The problem ▸ Your answer must be every line below, repeated exactly.

Records contained in a dataset
····················

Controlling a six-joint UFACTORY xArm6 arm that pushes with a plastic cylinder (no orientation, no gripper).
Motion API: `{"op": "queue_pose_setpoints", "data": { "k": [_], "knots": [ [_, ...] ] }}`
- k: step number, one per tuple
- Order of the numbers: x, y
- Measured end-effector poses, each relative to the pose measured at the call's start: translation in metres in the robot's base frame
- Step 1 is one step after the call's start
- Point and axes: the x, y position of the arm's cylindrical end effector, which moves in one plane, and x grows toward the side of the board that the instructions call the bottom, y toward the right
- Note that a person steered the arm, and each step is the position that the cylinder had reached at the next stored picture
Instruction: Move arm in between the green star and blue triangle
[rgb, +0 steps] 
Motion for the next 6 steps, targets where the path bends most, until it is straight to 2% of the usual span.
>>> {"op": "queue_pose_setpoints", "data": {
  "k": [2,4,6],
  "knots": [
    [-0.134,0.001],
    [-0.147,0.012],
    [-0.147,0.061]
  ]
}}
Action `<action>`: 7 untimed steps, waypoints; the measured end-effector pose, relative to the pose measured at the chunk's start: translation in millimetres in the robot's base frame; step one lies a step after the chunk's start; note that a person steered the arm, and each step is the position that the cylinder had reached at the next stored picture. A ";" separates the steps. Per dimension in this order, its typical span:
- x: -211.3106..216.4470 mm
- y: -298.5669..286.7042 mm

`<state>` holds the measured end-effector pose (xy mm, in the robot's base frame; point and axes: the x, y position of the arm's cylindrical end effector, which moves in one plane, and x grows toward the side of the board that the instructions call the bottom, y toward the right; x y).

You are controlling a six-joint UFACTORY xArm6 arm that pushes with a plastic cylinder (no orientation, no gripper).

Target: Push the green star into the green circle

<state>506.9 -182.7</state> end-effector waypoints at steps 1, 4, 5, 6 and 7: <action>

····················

Response to the task ▸
Controlling a six-joint UFACTORY xArm6 arm that pushes with a plastic cylinder (no orientation, no gripper).
Motion API: `{"op": "queue_pose_setpoints", "data": { "k": [_], "knots": [ [_, ...] ] }}`
- k: step number, one per tuple
- Order of the numbers: x, y
- Measured end-effector poses, each relative to the pose measured at the call's start: translation in metres in the robot's base frame
- Step 1 is one step after the call's start
- Point and axes: the x, y position of the arm's cylindrical end effector, which moves in one plane, and x grows toward the side of the board that the instructions call the bottom, y toward the right
- Note that a person steered the arm, and each step is the position that the cylinder had reached at the next stored picture
Instruction: Move arm in between the green star and blue triangle
[rgb, +0 steps] 
Motion for the next 6 steps, targets where the path bends most, until it is straight to 2% of the usual span.
>>> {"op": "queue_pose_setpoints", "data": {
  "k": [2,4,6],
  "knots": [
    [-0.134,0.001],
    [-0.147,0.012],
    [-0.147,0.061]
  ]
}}
Action `<action>`: 7 untimed steps, waypoints; the measured end-effector pose, relative to the pose measured at the chunk's start: translation in millimetres in the robot's base frame; step one lies a step after the chunk's start; note that a person steered the arm, and each step is the position that the cylinder had reached at the next stored picture. A ";" separates the steps. Per dimension in this order, its typical span:
- x: -211.3106..216.4470 mm
- y: -298.5669..286.7042 mm

`<state>` holds the measured end-effector pose (xy mm, in the robot's base frame; point and axes: the x, y position of the arm's cylindrical end effector, which moves in one plane, and x grows toward the side of the board that the instructions call the bottom, y toward the right; x y).

You are controlling a six-joint UFACTORY xArm6 arm that pushes with a plastic cylinder (no orientation, no gripper).

Target: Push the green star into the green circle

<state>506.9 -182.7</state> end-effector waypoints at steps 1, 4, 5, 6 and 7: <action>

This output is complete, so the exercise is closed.